(DIRECTIONS FOR THIS TASK): Among the lines below, take the one holding "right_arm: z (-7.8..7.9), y", the one holding "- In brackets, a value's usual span", and all lines between them. Set them down exactly.

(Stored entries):
= Beginning of Section =

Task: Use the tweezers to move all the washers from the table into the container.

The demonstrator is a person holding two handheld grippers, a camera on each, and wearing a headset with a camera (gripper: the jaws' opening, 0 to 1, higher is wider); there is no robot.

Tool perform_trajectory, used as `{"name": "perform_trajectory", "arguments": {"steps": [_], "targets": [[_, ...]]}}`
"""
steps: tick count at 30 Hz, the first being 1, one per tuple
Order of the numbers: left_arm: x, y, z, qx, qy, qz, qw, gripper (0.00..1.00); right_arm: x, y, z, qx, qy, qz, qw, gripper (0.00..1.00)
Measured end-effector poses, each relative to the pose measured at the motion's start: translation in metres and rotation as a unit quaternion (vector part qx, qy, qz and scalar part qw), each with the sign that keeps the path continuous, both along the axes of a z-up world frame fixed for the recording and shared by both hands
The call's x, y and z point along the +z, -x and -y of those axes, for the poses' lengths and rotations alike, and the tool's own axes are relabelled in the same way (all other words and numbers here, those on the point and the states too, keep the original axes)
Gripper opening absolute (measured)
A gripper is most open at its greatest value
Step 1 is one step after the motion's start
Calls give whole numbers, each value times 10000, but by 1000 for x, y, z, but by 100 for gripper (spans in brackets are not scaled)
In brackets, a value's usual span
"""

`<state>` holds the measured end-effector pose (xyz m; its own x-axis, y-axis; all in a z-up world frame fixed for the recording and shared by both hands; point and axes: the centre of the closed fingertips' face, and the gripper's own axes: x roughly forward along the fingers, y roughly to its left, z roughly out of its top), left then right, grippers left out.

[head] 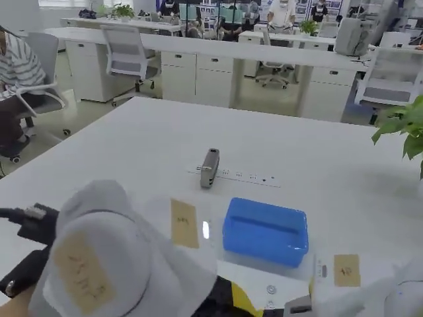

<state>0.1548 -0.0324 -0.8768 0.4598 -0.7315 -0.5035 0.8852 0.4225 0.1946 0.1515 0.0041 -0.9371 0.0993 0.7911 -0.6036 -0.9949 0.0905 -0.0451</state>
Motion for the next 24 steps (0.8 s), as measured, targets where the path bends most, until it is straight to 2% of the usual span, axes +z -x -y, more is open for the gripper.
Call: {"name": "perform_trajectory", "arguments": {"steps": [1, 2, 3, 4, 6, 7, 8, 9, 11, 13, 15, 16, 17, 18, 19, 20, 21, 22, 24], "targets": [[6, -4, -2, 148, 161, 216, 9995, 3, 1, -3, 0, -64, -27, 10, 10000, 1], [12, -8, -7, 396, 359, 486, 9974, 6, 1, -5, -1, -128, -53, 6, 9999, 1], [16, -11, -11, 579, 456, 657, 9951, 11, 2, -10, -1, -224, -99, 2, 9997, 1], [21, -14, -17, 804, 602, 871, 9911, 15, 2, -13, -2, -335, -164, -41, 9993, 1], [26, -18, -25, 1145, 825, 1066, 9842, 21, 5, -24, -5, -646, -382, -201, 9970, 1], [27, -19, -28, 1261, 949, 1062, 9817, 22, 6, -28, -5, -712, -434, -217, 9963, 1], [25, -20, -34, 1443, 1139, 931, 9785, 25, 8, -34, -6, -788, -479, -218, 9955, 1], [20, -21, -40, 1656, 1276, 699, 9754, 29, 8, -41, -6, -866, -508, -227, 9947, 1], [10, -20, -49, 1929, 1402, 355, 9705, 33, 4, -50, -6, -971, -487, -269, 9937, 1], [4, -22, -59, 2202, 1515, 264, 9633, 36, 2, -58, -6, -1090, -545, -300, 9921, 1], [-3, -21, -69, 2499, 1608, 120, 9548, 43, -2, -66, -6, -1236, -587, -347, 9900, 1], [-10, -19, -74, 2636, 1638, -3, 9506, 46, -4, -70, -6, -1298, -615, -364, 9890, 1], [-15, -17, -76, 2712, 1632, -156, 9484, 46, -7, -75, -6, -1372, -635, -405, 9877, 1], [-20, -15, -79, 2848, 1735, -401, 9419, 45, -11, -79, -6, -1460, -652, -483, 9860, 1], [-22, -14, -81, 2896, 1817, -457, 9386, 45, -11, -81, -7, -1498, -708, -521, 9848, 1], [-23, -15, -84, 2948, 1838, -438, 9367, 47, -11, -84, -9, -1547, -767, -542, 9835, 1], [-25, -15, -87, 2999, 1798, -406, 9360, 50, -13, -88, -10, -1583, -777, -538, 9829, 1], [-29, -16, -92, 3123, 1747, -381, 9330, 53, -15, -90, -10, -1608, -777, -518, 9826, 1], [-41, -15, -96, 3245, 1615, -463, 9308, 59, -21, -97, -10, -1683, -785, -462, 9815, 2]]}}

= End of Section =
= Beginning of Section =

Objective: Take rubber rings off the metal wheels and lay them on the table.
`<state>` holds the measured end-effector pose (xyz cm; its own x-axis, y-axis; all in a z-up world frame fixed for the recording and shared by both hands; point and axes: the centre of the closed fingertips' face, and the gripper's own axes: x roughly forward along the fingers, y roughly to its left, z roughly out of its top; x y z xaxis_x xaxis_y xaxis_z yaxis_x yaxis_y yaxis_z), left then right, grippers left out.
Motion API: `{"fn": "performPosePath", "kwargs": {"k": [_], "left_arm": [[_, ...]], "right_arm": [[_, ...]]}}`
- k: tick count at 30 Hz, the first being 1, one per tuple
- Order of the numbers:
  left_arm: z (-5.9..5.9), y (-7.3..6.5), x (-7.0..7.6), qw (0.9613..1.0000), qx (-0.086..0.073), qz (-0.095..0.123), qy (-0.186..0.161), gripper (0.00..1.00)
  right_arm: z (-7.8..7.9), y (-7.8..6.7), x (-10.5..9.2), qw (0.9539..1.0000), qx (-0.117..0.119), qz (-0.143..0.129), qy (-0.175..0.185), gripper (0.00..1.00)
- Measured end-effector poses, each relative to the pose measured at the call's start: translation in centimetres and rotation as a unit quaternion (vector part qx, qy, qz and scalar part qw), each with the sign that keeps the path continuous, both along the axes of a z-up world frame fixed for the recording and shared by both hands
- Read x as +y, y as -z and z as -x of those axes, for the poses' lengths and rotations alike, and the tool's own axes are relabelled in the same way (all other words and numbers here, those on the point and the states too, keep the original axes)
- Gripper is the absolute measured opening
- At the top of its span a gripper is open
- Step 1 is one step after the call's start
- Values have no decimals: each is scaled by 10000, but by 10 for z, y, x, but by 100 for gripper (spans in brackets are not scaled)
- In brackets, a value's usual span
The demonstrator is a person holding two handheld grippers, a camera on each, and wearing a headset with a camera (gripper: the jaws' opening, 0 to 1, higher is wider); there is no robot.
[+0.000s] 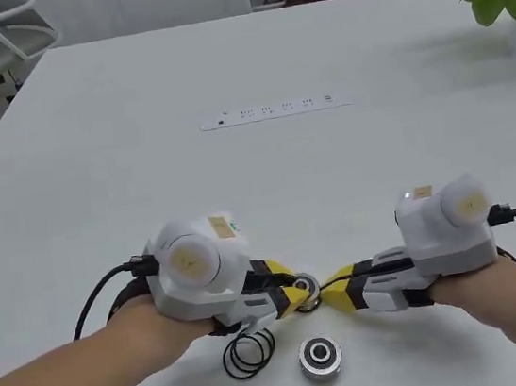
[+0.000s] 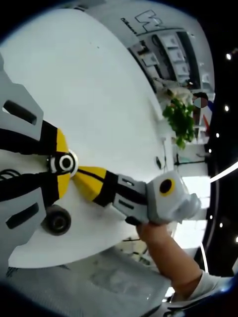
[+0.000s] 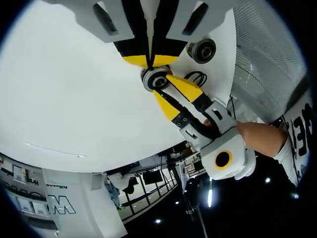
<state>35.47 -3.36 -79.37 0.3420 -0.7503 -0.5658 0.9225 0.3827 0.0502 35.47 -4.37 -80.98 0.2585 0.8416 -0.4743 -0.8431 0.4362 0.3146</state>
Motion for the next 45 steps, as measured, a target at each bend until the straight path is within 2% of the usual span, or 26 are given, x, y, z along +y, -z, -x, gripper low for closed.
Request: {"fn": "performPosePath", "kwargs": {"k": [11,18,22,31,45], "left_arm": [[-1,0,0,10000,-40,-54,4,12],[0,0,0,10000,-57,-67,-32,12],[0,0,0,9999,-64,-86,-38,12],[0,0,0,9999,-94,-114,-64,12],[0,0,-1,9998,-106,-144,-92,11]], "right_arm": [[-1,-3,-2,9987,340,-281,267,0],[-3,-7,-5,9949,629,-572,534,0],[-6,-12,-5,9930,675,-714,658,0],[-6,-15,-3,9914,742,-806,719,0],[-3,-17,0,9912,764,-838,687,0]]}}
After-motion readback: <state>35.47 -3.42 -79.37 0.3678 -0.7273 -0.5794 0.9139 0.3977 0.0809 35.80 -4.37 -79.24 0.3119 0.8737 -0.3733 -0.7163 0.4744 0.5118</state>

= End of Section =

(TASK ANSWER):
  right_arm: z (-7.8..7.9), y (-7.8..6.7), x (-10.5..9.2), qw (0.9539..1.0000), qx (-0.117..0.119), qz (-0.143..0.129), qy (-0.175..0.185), gripper (0.00..1.00)
- Measured end-effector poses, each relative to the pose measured at the call's start: translation in centimetres and rotation as a unit quaternion (vector part qx, qy, qz and scalar part qw), each with the sign that keeps the path continuous, both along the axes of a z-up world frame fixed for the recording and shared by both hands
- Read x as +y, y as -z and z as -x of those axes, for the poses' lengths and rotations alike, and the tool's own axes are relabelled in the same way (all other words and numbers here, those on the point and the states too, keep the original axes)
- Gripper is the absolute measured opening
- At the top of its span a gripper is open
- Step 1 is one step after the call's start
- Values have no decimals: each is scaled by 10000, but by 10 for z, y, x, but by 100 for gripper (spans in brackets are not scaled)
- In brackets, a value's usual span

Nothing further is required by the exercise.